How to spot an overpay
You're overpaying when any of these is true:
- The pet is a fresh farmable legendary still actively dropping; its value will slide 20–40% in months.
- You're paying an appreciating-limited price for a flat pet. Cerberus is excellent but it's still being printed; don't pay Bat Dragon money for it on the assumption it'll climb the same way.
- You're matching an FR pet against a no-potion one at equal WFR.
- You can't state the value within ±15%. If the number is fuzzy, the trade is a guess, and guesses favor the person who set the price.
Pets to actively avoid
- Anything in heavy promotional rotation. Whatever pet Adopt Me is currently featuring usually peaks in demand at launch and drops after.
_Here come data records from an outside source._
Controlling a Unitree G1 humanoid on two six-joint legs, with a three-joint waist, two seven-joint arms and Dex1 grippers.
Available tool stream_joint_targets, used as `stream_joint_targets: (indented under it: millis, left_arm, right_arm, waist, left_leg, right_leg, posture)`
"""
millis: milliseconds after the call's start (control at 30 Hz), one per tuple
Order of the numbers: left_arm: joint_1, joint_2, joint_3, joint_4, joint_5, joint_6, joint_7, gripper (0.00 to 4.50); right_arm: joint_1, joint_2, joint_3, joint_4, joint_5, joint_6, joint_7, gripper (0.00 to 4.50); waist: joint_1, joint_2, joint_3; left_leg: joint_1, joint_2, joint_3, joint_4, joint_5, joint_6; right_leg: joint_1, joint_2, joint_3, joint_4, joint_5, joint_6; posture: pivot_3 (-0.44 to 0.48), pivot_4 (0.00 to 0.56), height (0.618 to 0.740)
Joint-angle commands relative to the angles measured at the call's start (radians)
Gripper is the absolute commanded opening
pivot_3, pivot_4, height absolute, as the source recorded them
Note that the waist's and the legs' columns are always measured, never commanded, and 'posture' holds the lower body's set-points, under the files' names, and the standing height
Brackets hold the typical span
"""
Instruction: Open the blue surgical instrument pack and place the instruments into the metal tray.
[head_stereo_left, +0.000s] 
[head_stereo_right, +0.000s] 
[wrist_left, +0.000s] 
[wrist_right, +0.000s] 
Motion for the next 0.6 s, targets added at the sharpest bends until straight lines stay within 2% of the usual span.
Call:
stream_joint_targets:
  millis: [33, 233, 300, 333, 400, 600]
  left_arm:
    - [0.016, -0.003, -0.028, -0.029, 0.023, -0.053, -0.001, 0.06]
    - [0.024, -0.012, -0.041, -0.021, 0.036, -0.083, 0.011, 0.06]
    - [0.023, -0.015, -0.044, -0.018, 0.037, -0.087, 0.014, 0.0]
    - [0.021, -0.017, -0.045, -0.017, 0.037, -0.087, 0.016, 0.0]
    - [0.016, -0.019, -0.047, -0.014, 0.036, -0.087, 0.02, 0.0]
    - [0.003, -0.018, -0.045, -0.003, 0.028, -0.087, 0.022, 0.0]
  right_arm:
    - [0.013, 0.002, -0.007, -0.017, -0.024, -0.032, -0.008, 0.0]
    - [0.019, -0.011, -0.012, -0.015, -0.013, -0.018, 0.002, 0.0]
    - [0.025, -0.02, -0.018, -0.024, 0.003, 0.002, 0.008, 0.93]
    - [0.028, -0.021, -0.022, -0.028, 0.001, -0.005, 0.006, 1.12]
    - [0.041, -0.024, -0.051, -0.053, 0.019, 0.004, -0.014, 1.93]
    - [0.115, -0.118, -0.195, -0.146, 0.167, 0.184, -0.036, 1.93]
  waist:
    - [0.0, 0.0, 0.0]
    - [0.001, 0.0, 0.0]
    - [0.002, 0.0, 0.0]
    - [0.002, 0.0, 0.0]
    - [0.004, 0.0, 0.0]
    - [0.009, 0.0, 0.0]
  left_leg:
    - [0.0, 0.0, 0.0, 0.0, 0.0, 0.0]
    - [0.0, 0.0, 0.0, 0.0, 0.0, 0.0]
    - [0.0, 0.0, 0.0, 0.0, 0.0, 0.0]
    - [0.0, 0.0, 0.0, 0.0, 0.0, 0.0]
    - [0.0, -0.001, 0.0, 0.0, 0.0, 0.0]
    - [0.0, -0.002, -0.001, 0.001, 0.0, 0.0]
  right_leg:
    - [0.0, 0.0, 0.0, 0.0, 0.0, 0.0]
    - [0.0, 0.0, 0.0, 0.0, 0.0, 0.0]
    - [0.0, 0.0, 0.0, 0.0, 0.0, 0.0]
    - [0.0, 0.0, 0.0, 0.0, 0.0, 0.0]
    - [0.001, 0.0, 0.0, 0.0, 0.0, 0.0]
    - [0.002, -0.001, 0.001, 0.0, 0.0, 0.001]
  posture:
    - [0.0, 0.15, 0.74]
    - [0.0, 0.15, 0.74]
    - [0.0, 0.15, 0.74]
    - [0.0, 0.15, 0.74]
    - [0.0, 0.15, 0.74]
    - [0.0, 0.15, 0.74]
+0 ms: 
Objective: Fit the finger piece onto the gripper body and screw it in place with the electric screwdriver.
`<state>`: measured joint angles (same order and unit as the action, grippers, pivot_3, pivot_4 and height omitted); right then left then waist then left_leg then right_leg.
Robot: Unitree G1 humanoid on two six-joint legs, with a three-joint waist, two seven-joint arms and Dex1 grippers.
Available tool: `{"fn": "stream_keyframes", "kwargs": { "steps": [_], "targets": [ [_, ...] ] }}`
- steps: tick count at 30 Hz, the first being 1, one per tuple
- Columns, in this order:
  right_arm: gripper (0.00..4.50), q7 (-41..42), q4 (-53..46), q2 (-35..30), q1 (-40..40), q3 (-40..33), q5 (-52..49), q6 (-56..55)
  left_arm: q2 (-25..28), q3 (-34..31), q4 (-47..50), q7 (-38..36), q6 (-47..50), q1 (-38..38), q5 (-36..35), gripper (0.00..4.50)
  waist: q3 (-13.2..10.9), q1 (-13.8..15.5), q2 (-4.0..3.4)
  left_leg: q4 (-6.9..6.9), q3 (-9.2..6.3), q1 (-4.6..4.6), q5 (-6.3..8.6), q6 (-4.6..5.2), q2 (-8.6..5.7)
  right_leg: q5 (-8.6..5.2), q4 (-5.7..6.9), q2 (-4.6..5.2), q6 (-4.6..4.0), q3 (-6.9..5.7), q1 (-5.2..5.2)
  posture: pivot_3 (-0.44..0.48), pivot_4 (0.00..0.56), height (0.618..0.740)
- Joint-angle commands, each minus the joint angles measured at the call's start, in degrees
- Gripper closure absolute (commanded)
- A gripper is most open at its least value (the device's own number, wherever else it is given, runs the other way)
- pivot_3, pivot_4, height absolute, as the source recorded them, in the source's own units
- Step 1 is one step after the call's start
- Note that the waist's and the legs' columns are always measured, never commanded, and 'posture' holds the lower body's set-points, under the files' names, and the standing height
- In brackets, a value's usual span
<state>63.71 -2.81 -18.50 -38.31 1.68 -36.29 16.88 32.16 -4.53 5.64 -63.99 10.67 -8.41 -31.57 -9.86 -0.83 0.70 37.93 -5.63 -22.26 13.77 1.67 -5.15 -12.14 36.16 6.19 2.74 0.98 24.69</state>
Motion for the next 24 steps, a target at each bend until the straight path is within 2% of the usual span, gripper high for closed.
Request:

- Pets with "lookalike" risk. Bat Dragon and Halloween Bear are similar enough at small sizes that scammers swap one for the other. Owning the cheaper lookalike makes you no money; it only creates risk if you trade in the wrong direction by mistake.
FAQ
Is a Frost Dragon a good long-term hold?
Yes. New supply only enters from stored eggs, which dwindle yearly, and it remains the second most-asked-for pet on the tier list. The one risk is opportunity cost: 18,000 WFR is a lot of capital parked in a slow-moving asset, so hold it because you want it, not because you need quick liquidity.
Why is Queen Bee worth as much as Bat Dragon if it can't ride?
Demand and event scarcity. Queen Bee came from Honey Storm and sees steady collector demand; Bat Dragon is a fly-and-ride dragon from Halloween 2020. Both land at 14,000 WFR, which shows that a strong fly-only limited can match a fly-and-ride one when the demand is there. Attributes set a ceiling, but demand decides where in the range a pet actually trades.
Should I Neon my legendaries or keep them single?
Only fuse if the pet appreciates and you can source four. A Neon limited is worth far more than four singles and is easier to trade at the high end, so Neoning Frost or Shadow is a genuine upgrade. Neoning a flat or farmable legendary mostly burns your time. The fuse is also permanent (you can't pull the four pets back out), so be sure before you commit.
Are current-egg legendaries ever worth buying at release?
Rarely, for a trader. They're in the depreciating bucket and typically lose 20–40% in the months after launch. If you simply want the pet to use, buy it. If you want value, wait until the egg leaves rotation, or buy an established limited instead.